Your goal: In the entries below, find every line with "corner" and copy it.

Input:
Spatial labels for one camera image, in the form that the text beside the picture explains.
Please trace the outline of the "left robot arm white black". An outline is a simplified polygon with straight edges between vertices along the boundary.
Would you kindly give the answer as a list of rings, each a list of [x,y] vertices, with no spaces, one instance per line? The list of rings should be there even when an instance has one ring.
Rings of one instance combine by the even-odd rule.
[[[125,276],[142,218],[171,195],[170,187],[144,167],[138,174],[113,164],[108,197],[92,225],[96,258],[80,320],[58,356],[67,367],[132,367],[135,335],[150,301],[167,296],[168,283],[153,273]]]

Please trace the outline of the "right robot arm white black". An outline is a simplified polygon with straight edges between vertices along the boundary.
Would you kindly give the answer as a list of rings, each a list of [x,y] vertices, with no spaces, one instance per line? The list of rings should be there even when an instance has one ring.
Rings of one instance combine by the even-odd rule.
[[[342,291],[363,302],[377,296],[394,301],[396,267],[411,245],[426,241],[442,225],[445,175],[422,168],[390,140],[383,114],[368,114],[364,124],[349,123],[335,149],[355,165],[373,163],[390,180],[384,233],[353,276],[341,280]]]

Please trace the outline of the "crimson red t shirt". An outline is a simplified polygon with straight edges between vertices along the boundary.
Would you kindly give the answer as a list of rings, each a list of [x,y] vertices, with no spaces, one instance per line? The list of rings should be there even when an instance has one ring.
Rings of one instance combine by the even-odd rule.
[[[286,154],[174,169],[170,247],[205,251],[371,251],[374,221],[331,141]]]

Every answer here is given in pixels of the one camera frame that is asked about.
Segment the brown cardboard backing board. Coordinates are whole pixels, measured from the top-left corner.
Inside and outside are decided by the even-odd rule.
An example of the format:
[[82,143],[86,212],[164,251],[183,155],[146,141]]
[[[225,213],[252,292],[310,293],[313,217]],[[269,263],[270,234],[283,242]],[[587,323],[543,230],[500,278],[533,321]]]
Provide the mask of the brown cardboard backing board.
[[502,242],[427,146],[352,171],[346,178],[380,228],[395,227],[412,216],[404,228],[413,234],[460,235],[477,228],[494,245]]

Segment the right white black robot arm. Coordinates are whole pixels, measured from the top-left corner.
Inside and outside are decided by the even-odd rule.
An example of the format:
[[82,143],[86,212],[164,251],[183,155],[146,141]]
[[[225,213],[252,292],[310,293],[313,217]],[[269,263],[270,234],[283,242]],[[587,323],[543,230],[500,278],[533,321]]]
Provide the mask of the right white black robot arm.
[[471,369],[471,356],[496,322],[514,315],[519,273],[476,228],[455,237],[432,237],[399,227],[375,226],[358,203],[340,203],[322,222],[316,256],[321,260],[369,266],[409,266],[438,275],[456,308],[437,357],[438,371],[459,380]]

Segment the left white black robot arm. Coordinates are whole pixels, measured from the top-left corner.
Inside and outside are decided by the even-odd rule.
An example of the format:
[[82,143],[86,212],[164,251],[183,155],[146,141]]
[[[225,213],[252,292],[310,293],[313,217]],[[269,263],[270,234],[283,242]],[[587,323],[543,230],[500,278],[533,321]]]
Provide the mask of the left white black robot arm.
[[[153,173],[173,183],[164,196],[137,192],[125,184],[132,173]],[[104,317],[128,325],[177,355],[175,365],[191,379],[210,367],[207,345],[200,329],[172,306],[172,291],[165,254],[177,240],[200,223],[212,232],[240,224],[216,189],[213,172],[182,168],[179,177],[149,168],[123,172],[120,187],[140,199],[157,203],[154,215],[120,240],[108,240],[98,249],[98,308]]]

Reply:
Segment the brown cardboard backing board. Coordinates are whole pixels, measured from the top-left corner.
Segment the right white black robot arm. Coordinates are whole pixels, measured from the top-left corner.
Segment the left white black robot arm. Coordinates are whole pixels, measured from the top-left corner.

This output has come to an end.